***** RECORDS TO USE

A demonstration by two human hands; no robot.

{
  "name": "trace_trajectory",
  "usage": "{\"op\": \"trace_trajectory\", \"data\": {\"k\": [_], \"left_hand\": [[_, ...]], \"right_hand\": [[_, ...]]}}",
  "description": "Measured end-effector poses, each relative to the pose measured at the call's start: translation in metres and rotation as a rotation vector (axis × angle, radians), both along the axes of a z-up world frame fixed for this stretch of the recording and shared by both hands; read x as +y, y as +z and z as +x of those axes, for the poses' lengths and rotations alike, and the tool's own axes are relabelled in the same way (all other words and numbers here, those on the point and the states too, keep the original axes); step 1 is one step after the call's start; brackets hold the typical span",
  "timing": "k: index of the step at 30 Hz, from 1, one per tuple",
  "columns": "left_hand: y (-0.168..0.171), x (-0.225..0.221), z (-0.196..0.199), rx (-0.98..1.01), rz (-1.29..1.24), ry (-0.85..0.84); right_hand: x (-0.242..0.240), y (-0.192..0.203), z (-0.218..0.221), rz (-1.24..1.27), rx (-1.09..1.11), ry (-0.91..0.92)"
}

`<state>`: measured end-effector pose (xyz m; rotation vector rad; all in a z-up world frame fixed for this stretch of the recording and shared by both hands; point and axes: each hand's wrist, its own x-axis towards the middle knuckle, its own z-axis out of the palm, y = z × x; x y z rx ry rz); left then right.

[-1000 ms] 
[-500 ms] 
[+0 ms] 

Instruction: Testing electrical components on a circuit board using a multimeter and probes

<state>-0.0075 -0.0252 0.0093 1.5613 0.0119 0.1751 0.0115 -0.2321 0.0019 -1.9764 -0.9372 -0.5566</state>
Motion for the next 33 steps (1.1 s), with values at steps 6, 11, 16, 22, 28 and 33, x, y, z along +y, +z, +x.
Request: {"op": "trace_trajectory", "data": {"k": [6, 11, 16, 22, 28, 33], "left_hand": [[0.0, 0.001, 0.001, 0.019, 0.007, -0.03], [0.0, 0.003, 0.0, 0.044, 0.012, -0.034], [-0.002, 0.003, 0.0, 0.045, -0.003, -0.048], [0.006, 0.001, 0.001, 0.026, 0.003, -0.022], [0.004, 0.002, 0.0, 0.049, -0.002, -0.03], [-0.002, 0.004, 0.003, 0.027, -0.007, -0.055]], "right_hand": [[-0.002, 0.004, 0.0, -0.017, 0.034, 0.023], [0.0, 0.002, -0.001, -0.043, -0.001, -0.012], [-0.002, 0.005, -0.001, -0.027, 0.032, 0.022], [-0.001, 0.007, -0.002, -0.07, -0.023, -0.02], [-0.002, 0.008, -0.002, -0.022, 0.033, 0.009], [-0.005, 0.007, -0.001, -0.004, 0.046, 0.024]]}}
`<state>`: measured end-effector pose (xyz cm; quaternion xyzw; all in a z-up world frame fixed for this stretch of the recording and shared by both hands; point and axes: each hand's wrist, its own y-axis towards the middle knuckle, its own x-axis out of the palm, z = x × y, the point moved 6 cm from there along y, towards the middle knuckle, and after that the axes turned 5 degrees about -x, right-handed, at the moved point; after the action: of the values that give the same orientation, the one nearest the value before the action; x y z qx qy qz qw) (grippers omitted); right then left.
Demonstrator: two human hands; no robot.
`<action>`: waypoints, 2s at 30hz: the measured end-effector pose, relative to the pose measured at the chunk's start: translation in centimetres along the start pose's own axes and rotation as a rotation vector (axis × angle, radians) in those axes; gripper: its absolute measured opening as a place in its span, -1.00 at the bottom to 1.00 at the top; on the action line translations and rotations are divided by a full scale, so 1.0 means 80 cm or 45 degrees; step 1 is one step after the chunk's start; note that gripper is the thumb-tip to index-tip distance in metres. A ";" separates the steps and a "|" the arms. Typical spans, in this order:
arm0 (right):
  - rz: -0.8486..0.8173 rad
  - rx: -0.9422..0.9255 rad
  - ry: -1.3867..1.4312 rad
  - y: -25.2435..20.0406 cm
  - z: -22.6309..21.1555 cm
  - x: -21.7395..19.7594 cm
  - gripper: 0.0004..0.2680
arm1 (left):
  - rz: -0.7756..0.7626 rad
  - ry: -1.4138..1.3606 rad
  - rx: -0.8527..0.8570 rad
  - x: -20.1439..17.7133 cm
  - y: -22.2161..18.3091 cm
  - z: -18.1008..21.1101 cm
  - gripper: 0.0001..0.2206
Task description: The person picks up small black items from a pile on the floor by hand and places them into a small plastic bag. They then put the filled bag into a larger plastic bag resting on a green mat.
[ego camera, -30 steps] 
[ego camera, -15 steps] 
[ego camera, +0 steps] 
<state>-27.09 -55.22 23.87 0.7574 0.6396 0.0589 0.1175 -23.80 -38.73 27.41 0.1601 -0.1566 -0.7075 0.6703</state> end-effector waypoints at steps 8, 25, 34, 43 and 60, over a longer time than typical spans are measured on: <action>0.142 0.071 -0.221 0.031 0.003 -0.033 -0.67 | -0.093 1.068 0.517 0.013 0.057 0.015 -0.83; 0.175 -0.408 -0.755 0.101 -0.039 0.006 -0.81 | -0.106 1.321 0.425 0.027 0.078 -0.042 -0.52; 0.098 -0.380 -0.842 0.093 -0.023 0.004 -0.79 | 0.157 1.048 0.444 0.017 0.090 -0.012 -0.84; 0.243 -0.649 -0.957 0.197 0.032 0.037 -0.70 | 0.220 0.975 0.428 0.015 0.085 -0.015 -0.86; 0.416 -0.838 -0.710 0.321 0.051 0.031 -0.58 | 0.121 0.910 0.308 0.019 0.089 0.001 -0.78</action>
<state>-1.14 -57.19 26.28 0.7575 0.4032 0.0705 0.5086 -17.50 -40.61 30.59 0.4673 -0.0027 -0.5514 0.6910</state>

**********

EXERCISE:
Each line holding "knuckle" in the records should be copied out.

OUTPUT BELOW:
`<state>`: measured end-effector pose (xyz m; rotation vector rad; all in a z-up world frame fixed for this stretch of the recording and shared by both hands; point and axes: each hand's wrist, its own x-axis towards the middle knuckle, its own z-axis out of the palm, y = z × x; x y z rx ry rz); left then right.
`<state>`: measured end-effector pose (xyz cm; quaternion xyzw; all in a z-up world frame fixed for this stretch of the recording and shared by both hands; point and axes: each hand's wrist, its own y-axis towards the middle knuckle, its own x-axis out of the palm, z = x × y, the point moved 6 cm from there along y, towards the middle knuckle, and after that the axes turned 5 degrees about -x, right-handed, at the moved point; after the action: of the values that give the same orientation, the one nearest the value before the action; x y z qx qy qz qw) (grippers omitted); right then left.

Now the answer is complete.